Black and white conversion
When training documents are added to a project for extraction or classification training, their source files can be large in size due to a high resolution, color, and format. This can result in large training sets. Similarly, attached test sets can contain large files, resulting in large document tests.
To avoid this, you can convert your test and training documents to black and white. This conversion minimizes the size of a document set.
This is restricted to test and training sets. You cannot convert a benchmark document set.
For the best results, Train your project before converting the training documents to bitonal format. This ensures that any quality lost during conversion does not negatively affect the training results.
Similarly, ensure that all configuration and testing is complete before converting any Test Sets. This ensures that you are using the best quality documents to configure and test your extraction results.

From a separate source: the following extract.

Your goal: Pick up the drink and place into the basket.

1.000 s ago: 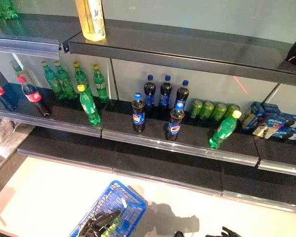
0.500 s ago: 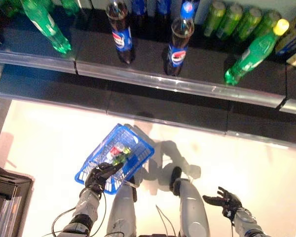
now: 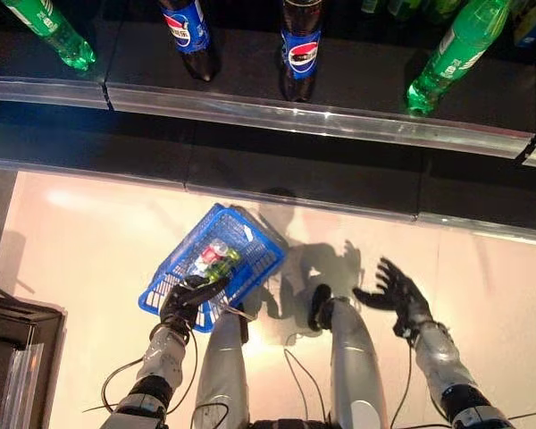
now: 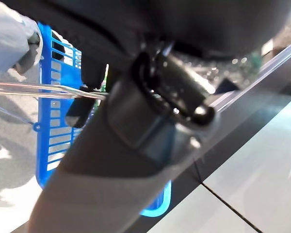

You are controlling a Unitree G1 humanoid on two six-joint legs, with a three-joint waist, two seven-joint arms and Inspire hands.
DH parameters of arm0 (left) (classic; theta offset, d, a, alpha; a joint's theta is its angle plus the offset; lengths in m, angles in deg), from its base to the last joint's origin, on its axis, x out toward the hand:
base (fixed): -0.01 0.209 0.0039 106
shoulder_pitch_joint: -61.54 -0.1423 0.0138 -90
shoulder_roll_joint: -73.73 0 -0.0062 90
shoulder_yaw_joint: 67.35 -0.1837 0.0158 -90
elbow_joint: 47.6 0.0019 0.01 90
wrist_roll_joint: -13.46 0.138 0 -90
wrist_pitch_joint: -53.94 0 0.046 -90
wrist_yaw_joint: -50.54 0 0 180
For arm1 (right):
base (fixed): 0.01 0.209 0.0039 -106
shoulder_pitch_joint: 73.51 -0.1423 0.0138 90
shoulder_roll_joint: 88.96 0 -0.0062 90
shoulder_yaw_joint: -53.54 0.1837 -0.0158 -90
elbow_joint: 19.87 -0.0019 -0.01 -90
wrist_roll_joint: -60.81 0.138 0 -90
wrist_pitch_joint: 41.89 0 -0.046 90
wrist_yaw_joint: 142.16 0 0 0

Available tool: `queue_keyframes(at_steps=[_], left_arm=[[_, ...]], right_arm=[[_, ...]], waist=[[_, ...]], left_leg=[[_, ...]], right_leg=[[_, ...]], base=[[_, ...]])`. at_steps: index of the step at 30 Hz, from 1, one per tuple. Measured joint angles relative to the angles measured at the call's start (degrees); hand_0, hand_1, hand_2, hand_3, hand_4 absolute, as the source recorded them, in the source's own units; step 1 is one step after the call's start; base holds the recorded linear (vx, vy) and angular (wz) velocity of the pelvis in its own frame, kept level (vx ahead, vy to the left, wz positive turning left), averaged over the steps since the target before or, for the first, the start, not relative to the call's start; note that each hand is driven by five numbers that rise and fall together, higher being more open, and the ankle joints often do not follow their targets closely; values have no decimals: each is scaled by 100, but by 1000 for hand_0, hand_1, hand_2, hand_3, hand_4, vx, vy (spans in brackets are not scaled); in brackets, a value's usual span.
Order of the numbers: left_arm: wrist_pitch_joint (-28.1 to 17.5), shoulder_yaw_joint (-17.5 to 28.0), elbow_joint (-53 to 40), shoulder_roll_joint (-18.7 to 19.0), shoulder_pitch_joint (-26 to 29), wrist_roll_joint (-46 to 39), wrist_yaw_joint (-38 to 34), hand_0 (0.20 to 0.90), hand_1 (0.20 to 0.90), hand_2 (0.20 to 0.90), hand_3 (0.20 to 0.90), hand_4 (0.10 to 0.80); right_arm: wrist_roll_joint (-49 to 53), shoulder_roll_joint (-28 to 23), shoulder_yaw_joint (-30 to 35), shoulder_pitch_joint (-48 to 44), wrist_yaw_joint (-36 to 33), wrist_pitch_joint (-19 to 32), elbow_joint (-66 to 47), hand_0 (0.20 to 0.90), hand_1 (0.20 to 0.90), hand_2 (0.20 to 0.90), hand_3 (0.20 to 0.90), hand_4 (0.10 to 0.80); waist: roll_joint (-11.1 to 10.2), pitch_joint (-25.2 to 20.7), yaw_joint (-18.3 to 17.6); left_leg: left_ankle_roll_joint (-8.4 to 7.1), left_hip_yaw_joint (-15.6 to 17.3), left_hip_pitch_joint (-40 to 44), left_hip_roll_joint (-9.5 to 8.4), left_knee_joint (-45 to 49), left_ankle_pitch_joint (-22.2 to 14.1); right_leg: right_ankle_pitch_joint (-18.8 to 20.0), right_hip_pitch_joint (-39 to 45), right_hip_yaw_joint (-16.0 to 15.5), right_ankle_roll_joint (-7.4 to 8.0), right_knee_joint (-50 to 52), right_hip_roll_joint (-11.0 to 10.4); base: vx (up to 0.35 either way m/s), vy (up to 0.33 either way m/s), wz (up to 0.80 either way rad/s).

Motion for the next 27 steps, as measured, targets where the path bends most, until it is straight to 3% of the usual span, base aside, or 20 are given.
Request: queue_keyframes(at_steps=[6, 12, 27], left_arm=[[-1, -1, -43, -1, -33, -1, -8, 300, 300, 300, 200, 100], [-1, -10, -51, -6, -35, 0, 0, 300, 300, 300, 200, 100], [-27, -46, -20, -71, -129, -3, 20, 300, 300, 300, 200, 100]], right_arm=[[-474, -108, -121, -105, 4, 117, -1244, 900, 900, 900, 900, 800], [-898, -565, -381, -74, 34, 114, -2150, 900, 900, 900, 900, 800], [-951, -979, -431, -1092, -202, 108, -2960, 900, 900, 900, 900, 800]], waist=[[-1, -1, 55], [-3, 1, 140], [16, 49, 226]], left_leg=[[-83, -114, 31, -26, -47, 49], [-115, -136, 54, -45, -73, 70], [-216, -152, 358, -124, -346, 195]], right_leg=[[-52, 42, -104, -75, 103, -48], [-53, 83, -136, -75, 100, -79], [-95, 321, -176, -60, 40, -164]], base=[[43, 13, 12], [9, 9, 2], [28, 10, 2]])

By converting your training documents, the following is true:
-
Once the conversion is complete, it cannot be undone.
-
A small reduction in quality occurs during conversion.
-
PDFs are converted to bitonal black and white TIFFs.
-
You cannot convert documents in benchmark document sets.
-
You cannot convert documents in a protected project
-
You cannot convert .txt or protected documents. If one or more of these documents is selected, those document are skipped and a message is displayed indicating the number of skipped files.
PDFs with many pages and only a text layer or a small PDF compressed with more advanced compression methods may increase in size when converted to a black and white TIFF.